In-situ-Geothermielabor in der märkischen Heide

Das Forschungsprojekt In-situ-Geothermielabor Groß Schönebeck hatte von Anfang an das Ziel, Erdwärmevorkommen auch in Deutschland für die Stromerzeugung nutzbar zu machen. Bereits im Winter 2000 hat das GFZ Potsdam mit dem ersten, ebenfalls 4.300 Meter tiefen Bohrloch die Arbeiten zur Technologieentwicklung für ein Geothermiekraftwerk begonnen.

Seitdem wurden dort neue Verfahren für eine effektivere Erschließung geothermischer Ressourcen erfolgreich entwickelt und getestet. Die Geothermieforschung am GFZ Potsdam ist eingebettet in vielfache internationale Kooperationen und hat sich zu einer Schaltstelle der europäischen Erforschung der Erdwärme entwickelt.
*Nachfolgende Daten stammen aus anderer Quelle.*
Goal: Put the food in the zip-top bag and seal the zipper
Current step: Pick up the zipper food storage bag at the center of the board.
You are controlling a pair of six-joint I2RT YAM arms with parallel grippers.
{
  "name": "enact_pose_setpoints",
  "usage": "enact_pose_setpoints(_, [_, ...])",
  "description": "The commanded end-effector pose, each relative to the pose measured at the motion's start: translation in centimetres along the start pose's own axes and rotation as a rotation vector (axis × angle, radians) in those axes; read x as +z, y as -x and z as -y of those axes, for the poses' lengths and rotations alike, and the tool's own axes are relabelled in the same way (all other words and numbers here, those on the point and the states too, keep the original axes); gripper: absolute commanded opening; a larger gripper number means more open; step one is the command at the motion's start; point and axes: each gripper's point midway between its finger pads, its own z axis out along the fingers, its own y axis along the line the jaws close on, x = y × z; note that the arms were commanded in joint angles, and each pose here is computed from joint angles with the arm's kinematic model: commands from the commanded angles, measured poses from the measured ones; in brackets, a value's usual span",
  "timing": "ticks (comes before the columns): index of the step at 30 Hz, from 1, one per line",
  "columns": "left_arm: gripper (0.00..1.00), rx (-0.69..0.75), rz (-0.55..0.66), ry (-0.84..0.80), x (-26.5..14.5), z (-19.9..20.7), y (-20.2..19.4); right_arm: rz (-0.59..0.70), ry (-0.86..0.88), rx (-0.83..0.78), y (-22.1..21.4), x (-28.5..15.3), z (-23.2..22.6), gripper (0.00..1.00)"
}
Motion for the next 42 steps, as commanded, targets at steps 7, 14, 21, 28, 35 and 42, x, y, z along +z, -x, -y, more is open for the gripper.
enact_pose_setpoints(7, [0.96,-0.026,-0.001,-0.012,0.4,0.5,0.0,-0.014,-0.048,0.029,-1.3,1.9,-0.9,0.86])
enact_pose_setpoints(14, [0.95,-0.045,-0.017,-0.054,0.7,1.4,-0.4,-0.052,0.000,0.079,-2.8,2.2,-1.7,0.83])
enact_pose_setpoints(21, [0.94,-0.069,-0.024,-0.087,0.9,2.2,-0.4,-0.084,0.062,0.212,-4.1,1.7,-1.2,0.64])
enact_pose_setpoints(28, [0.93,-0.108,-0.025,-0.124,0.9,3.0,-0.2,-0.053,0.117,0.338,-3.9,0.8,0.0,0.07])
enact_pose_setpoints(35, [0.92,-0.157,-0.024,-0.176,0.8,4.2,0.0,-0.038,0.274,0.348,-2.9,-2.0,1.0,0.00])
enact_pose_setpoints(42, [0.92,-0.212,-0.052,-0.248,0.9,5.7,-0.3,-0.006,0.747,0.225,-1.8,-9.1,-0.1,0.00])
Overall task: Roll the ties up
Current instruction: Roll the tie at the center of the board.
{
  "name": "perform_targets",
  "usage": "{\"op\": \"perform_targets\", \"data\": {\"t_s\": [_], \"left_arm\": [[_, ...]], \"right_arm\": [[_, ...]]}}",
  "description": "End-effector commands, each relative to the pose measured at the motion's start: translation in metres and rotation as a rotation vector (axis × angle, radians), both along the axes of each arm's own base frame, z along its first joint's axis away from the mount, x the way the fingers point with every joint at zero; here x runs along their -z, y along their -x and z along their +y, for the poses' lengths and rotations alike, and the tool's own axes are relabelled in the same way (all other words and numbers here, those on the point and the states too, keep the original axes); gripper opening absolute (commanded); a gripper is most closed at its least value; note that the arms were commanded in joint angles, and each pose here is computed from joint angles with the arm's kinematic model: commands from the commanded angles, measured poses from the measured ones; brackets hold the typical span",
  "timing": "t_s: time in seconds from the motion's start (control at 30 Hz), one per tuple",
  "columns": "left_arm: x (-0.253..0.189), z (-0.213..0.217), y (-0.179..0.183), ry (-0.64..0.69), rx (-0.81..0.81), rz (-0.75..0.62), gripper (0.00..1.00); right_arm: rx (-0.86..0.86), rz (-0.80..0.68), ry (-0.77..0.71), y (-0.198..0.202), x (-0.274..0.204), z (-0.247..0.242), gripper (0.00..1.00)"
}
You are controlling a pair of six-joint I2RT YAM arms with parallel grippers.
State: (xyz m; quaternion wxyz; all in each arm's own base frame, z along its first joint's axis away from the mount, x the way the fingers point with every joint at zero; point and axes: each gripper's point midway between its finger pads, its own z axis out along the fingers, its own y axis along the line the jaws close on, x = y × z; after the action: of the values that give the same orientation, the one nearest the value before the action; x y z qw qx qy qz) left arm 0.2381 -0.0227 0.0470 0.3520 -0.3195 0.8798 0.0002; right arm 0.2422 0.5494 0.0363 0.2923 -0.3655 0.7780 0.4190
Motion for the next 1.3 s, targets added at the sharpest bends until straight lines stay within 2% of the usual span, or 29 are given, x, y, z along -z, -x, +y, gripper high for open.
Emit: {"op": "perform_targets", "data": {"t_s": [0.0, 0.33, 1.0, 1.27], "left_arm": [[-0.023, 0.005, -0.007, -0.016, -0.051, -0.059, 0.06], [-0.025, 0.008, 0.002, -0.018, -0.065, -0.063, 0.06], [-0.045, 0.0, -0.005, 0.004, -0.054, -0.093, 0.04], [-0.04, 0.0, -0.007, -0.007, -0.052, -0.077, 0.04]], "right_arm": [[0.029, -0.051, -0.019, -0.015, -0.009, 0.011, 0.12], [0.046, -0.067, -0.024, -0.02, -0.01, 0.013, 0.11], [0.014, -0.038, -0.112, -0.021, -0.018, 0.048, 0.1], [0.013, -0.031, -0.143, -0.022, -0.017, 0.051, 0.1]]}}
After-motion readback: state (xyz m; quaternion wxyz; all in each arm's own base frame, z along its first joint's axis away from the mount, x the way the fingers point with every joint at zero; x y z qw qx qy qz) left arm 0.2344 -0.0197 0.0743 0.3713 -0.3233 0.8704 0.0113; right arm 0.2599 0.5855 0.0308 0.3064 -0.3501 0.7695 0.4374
"Das GeoForschungsZentrum Potsdam untersucht das Potenzial der Geothermie bereits seit fast einem Jahrzehnt. Wissenschaftlich und ökonomisch gesehen ist die vorgesehene Stromerzeugung aus Geothermie unter hiesigen geologischen Bedingungen Neuland. Erdwärme ist nicht nur umweltfreundlich, sondern bietet sich auch als nachhaltige und grundlasttaugliche Option für die zukünftige Energieversorgung an.", so Emmermann.

Geologie und nachhaltige Energieversorgung

Die Umweltverträglichkeit ist nach Angaben des GFZ eines der schlagenden Argumente für die Nutzung der Geothermie. In Groß Schönebeck wurde daher ohne Probleme die Erlaubnis erteilt, mitten im Biosphärenreservat erneut eine Bohrung durchzuführen.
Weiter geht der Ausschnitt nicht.